Serpico-Thompson said in the nearly two years of operation, feedback has been positive.

“We are pleased that Minute Clinic has shown very high patient satisfaction numbers that align with our Sharp Experience goals,” she said.

Though both Kaiser and Sharp see retail clinics as a way of extending access to care and responding to the growth of health care consumerism, they have taken very different approaches.

While Sharp-affiliated physicians serve as the clinics’ medical directors, Sharp HealthCare does not own or manage the clinics. That falls under the purview of CVS.

The Kaiser Permanente Target clinics, by comparison, are co-branded. Clinic signs inform patients they are entering a Target clinic with care provided by Kaiser Permanente.

They are staffed entirely with Kaiser’s nurses and nurse practitioners, overseen by Kaiser-employed physicians.

Through the partnership, Kaiser, with an exclusive contact with the Permanente Medical Group and its own network of clinics and hospitals, will treat people covered by rival health plans for the first time.

“It’s a first in that we have proactively gone out and signed insurance contracts with other providers in this marketplace,” Stenzel said.

So far, Kaiser has signed contracts with Blue Shield and United Healthcare, with more likely to come, Stenzel said. The clinics also accept patients covered by Medicare and Medicaid.

“Kaiser is an insurance company and does business with employers as a staff HMO, so for them to have patients come in with another insurance card is unusual,” Charland said.

Retail Clinics’ Path to Growth

Retail clinics made their way into the health care market in the early 2000s, and have since grown exponentially, though in fits and starts. Since 2006, the number of retail clinics nationwide has expanded from roughly 200 to more than 1,900.

California has 76 retail clinics, 54 of which are based in CVS pharmacy retail outlets. CVS is dominant in this space and is expected to pass the 1,000 clinic threshold nationwide within the next month. Walgreen is the second largest retail clinic operator with 431 clinics.

Despite their proliferation and popularity with consumers, Charland, who follows the retail clinic market closely, still isn’t convinced of their continued growth — at least not at the rate seen in previous years.

“I’m still not sure.

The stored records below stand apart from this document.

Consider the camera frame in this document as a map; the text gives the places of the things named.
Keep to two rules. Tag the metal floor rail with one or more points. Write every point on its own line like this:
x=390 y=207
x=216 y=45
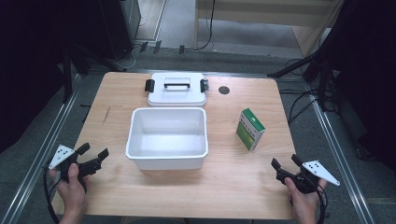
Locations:
x=37 y=161
x=339 y=158

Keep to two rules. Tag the white plastic storage box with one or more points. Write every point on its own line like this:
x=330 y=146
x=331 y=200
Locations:
x=168 y=137

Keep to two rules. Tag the light wooden furniture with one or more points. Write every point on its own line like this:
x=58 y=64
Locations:
x=264 y=12

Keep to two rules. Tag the person's left hand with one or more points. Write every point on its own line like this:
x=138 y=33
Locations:
x=73 y=193

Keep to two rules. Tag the green and white medicine box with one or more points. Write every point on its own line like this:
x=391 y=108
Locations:
x=249 y=132

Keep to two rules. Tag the black curtain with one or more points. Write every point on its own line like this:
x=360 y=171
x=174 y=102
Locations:
x=370 y=77
x=28 y=68

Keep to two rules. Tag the black metal stand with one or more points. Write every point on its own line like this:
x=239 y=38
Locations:
x=70 y=71

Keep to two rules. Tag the person's right hand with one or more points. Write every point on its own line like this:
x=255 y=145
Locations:
x=303 y=202

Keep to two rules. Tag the black tripod stand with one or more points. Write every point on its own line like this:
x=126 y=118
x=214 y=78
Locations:
x=314 y=67

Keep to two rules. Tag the black computer tower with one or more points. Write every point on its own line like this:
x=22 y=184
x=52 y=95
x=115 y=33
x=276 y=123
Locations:
x=120 y=25

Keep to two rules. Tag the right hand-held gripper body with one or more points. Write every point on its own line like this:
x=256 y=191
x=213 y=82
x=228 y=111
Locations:
x=320 y=171

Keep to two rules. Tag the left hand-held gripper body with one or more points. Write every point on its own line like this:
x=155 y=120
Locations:
x=63 y=154

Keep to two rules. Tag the dark round table grommet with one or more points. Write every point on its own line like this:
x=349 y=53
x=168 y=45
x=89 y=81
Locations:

It’s a tough business,” he said. “You won’t see private equity or venture capital getting behind it, which is usually a measure of growth.”

Still, there is an upside to expanding these stores for health systems like Kaiser and Sharp, as they seek ways to expand their consumer-focused offerings to remain competitive in a changing health care landscape.

Stores like Target and CVS have much to gain with retail clinics, too.

“The most strategic alliance [for retail clinics], bar none, is with the stand- alone drugstore,” Charland said.

As much as 70% of a drugstore’s profits come from the pharmacy. Any ancillary businesses — like retail clinics — that drive traffic to the pharmacy, therefore, are likely to be worth the investment.

Stenzel of Kaiser Permanente is optimistic but cautious about growth as well. He said there is clearly a trend under way, but it’s hard to say at this point just how much business they’ll attract.

Regardless, he said, “We’re poised to be ready as consumers adopt this modality.”